Task details »
All of the listing should be returned as written, apart from any picture in it.

Stored data »
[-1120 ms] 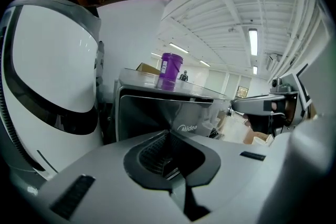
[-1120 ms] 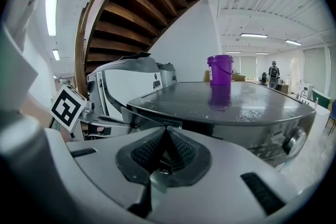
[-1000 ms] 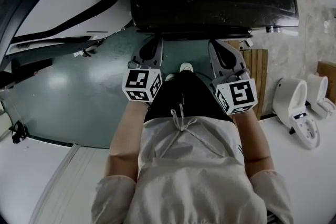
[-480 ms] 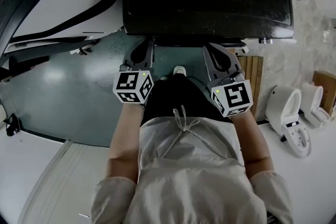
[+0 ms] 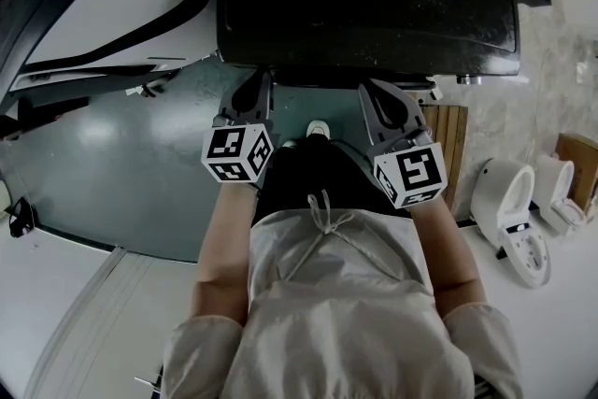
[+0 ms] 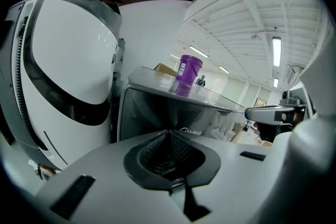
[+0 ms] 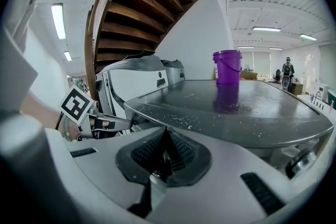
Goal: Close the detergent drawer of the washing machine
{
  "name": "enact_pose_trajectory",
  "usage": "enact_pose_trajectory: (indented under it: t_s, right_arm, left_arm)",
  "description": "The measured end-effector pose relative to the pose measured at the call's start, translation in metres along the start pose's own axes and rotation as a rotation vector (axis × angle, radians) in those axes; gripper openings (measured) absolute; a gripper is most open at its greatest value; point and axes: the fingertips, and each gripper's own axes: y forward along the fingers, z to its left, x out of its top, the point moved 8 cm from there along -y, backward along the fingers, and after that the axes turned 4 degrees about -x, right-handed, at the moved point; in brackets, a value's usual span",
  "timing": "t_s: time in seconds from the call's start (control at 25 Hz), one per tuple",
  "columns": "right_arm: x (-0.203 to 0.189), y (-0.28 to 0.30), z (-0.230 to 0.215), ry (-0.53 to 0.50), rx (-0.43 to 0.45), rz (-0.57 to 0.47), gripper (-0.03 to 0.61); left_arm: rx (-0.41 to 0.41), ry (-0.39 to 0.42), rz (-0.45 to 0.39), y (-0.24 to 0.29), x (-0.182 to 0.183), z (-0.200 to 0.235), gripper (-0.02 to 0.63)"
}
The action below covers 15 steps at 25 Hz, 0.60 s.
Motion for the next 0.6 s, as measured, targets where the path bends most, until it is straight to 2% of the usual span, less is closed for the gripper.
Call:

Solution »
[-1120 ms] 
[-1120 ms] 
[-1000 ms] 
[-480 ms] 
[+0 ms] 
[+0 ms] 
[+0 ms] 
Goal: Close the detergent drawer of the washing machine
{
  "name": "enact_pose_trajectory",
  "usage": "enact_pose_trajectory: (indented under it: t_s, right_arm, left_arm)",
  "description": "The measured end-effector pose relative to the pose measured at the call's start, translation in metres along the start pose's own axes and rotation as a rotation vector (axis × angle, radians) in those axes; gripper openings (measured) absolute; a gripper is most open at its greatest value; point and axes: the fingertips, and each gripper's own axes: y forward along the fingers, z to its left, x out of its top, the point moved 8 cm from there along -y, backward along the fingers, and after that the axes turned 4 degrees about -x, right-handed, at the moved point; in brackets, a value's usual span",
  "timing": "t_s: time in seconds from the call's start (control at 25 Hz), one per tuple",
  "columns": "right_arm: x (-0.203 to 0.189), y (-0.28 to 0.30), z (-0.230 to 0.215), ry (-0.53 to 0.50), rx (-0.43 to 0.45), rz (-0.57 to 0.47), gripper (-0.03 to 0.61); left_arm: rx (-0.41 to 0.41), ry (-0.39 to 0.42), rz (-0.45 to 0.39), y (-0.24 to 0.29), x (-0.182 to 0.183), z (-0.200 to 0.235), gripper (-0.02 to 0.63)"
}
The action below covers 15 steps at 25 Hz, 0.60 s.
Motion for the next 0.6 s, as measured, targets where the path bends most, until it is straight to 2% of the usual span, less is closed for the gripper.
Call:

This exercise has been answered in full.